Which of the lines below contain the string "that"? Pull each one out of the data.

### Given information
Start of Block

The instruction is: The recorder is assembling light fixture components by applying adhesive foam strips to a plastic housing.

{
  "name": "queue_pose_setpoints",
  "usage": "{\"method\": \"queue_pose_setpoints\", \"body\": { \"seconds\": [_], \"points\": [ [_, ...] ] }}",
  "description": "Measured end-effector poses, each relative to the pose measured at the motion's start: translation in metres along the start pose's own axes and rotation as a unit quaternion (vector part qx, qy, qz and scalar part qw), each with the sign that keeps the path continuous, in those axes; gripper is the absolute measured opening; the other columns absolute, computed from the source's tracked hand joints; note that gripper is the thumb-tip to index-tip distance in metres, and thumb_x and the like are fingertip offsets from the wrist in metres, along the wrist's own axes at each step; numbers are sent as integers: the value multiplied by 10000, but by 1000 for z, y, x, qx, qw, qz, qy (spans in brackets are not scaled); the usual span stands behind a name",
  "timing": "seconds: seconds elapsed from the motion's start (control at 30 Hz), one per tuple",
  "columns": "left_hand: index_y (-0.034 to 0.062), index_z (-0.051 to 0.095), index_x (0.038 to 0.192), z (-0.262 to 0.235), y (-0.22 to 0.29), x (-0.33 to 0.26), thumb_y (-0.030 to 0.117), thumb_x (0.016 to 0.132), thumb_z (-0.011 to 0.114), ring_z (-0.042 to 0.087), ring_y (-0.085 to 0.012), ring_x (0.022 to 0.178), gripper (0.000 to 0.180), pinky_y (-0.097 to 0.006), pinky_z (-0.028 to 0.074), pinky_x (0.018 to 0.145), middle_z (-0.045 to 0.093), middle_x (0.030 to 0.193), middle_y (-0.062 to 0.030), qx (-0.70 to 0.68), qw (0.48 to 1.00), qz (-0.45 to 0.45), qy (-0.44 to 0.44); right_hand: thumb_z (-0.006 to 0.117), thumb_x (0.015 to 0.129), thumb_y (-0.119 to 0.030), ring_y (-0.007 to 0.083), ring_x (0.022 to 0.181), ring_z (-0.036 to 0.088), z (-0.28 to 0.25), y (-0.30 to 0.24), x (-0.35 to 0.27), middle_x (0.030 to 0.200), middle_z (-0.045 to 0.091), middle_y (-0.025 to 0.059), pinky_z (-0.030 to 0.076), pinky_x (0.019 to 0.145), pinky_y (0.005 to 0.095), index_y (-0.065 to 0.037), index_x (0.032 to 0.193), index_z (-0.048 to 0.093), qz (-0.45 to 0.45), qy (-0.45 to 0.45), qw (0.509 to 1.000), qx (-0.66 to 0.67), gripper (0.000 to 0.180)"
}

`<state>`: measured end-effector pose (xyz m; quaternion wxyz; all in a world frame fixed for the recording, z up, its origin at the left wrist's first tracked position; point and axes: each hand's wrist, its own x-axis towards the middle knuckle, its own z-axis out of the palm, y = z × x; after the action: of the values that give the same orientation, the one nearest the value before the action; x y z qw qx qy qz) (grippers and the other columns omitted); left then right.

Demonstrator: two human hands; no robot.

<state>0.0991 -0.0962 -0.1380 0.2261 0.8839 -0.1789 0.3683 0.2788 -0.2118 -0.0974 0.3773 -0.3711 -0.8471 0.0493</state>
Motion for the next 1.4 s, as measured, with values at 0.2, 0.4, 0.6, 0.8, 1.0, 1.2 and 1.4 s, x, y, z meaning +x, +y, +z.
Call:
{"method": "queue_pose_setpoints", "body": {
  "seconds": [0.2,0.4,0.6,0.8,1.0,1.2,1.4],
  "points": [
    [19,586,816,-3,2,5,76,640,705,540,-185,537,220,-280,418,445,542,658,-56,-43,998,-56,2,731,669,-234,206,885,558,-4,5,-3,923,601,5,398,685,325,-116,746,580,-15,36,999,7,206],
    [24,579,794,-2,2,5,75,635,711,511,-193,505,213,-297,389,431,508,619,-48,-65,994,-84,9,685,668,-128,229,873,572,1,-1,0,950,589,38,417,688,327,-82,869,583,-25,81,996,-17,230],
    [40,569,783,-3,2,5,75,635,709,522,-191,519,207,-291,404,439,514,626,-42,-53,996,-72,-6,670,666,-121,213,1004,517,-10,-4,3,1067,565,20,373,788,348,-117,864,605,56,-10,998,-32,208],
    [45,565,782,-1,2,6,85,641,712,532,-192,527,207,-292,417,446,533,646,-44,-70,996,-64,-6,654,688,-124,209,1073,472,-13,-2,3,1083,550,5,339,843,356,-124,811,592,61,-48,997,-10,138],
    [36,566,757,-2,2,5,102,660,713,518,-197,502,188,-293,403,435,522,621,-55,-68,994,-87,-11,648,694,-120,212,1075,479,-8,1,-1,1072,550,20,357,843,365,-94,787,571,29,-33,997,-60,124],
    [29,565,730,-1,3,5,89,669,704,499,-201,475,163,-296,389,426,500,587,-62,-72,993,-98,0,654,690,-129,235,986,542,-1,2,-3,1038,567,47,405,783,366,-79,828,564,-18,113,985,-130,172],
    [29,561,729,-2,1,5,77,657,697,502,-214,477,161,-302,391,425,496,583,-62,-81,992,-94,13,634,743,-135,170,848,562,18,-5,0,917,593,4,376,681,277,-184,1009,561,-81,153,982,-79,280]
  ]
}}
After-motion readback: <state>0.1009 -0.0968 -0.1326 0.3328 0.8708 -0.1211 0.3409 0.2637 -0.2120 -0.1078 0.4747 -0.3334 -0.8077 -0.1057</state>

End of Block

### Solution
  "description": "Measured end-effector poses, each relative to the pose measured at the motion's start: translation in metres along the start pose's own axes and rotation as a unit quaternion (vector part qx, qy, qz and scalar part qw), each with the sign that keeps the path continuous, in those axes; gripper is the absolute measured opening; the other columns absolute, computed from the source's tracked hand joints; note that gripper is the thumb-tip to index-tip distance in metres, and thumb_x and the like are fingertip offsets from the wrist in metres, along the wrist's own axes at each step; numbers are sent as integers: the value multiplied by 10000, but by 1000 for z, y, x, qx, qw, qz, qy (spans in brackets are not scaled); the usual span stands behind a name",
`<state>`: measured end-effector pose (xyz m; quaternion wxyz; all in a world frame fixed for the recording, z up, its origin at the left wrist's first tracked position; point and axes: each hand's wrist, its own x-axis towards the middle knuckle, its own z-axis out of the palm, y = z × x; after the action: of the values that give the same orientation, the one nearest the value before the action; x y z qw qx qy qz) (grippers and the other columns omitted); left then right.

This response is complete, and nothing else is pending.